Late last night, a motion by the British government supporting military action in Syria was rejected by a margin of thirteen. The United Kingdom will not be taking part in any campaign against the Assad regime. This is the first time since 1782 that a British government has lost a vote on military action and the event will most likely go down as one of the highlights of 2013. Prime Minister David Cameron, who has been so passionate in his arguments for intervention, has been humiliated.
It could be argued that bad organisation was the cause of this Commons defeat. His strategy to get his MPs on-side was poorly orchestrated, the Tory whips did not do their job properly, some Cabinet members even neglected to cast their vote and Deputy PM Nick Clegg looked like a complete amateur as he tried to make the case for going to war. However, such a point of view overlooks one important point in this affair: that the vote, narrow though it was, is a reflection of public opinion and clearly demonstrates that democracy is alive and well in the land of Albion. In 2003, when Tony Blair relied on political machinations, skulduggery and threats to ensure a meek Parliament would follow him to a war over half the nation did not desire, many of us here believed that the will of the people no longer mattered. Ten years on, we have shown the world that a British Prime Minister is no dictator, that he must accept that important issues like the Syrian Question must be given time and be subject to the established political process, not rubber-stamped and hastened to the statute book. Cameron was gracious enough to acknowledge this, though he and his hawkish cohorts, William Hague, George Osborne, Michael Gove, Philip Hammond and Justine Greening, are fuming with impotent rage at the results.
Let it not be said that British politics is a dull affair. But where does this leave the UK at an international level? There is much talk in the media of the so-called ‘special relationship’ with the United States and many speculate that it will be forever tarnished now that Britain will not be joining a US-led assault on Syria. To be honest, the term makes me cringe. The USA has numerous allies and can count the UK among them. That does not mean we must follow them on every campaign, however, for Britain is a sovereign nation. In military terms, Britain’s contribution to a strike would not tip the balance, by any stretch of the imagination. As I have already explained, our armed forces have been starved of funding – while the barbarous nation of Pakistan grows fat on billions of pounds in foreign aid annually – so I doubt that a handful of Typhoon jets will have much of an impact on Assad’s forces. The political fallout of the parliamentary vote is more significant, however. Should the UK remain on the UN Security Council? Perhaps not, but at least our rulers are now beginning to accept (or, in some cases, lament) the fact that Great Britain is no longer a world power and cannot pretend otherwise. This is not isolationism at work, but pragmatism.

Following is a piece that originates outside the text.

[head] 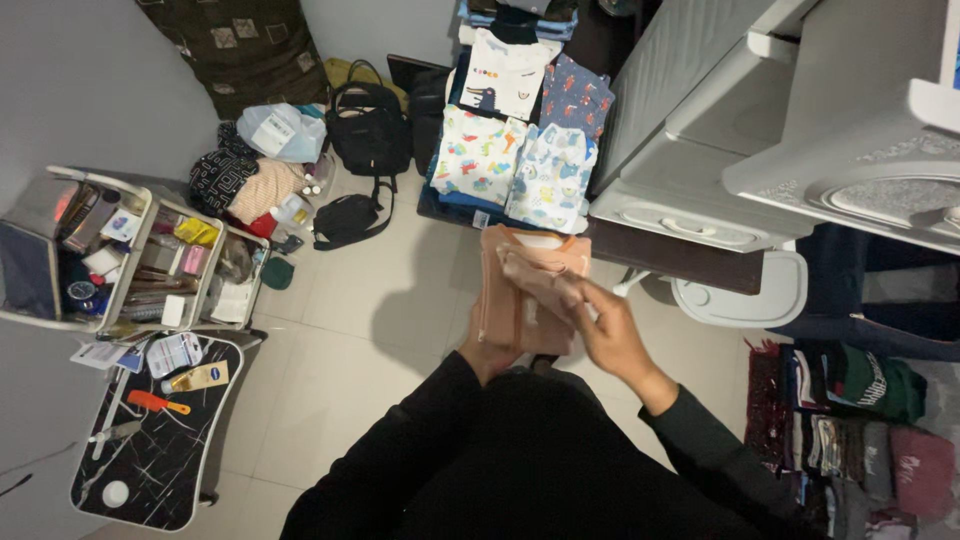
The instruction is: The person removes various pieces of clothing from a white plastic dresser drawer and sorts them into piles on the floor or a nearby surface, handling a blue patterned shirt, a white patterned onesie, a peach onesie, and other folded garments.
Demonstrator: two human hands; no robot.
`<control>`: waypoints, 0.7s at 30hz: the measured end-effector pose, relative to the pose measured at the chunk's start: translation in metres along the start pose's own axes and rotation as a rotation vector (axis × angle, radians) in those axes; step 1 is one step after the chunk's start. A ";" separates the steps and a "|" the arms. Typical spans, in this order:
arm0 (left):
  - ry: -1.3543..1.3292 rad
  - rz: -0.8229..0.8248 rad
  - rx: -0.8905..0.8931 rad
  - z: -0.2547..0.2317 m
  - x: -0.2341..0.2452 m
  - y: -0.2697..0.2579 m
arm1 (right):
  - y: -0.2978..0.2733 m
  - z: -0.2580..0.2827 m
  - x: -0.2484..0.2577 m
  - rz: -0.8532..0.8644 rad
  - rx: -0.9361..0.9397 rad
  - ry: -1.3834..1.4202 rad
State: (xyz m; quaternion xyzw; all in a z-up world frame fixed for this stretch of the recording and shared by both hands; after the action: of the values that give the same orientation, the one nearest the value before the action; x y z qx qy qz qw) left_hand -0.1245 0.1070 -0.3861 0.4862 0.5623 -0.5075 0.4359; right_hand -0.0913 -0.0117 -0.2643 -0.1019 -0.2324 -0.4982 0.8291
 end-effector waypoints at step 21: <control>0.126 0.096 0.116 0.003 0.024 -0.022 | -0.016 0.019 -0.053 0.180 0.177 -0.414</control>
State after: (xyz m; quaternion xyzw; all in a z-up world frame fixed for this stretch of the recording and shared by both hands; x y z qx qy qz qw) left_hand -0.1502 0.1060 -0.4065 0.5677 0.5344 -0.4862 0.3946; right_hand -0.1313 0.0297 -0.2749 -0.1491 -0.4302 -0.3687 0.8104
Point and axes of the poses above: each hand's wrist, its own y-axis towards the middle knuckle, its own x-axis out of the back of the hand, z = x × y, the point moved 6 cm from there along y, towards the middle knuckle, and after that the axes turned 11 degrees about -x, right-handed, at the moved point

We may yet be dragged into a wider conflict, for if an international force does indeed launch an attack on Syria, Iran or even Russia may wade in and all talk of who used chemical weapons will be purely academic as a regional conflict mutates into something far worse. I sincerely hope that this campaign, if it goes ahead, is a brief and successful affair. For now, however, I am content to gloat over the chastening of David Cameron, who has been so starkly reminded this week that he is a mere prime minister, not a president, and that the people of Great Britain still have a voice.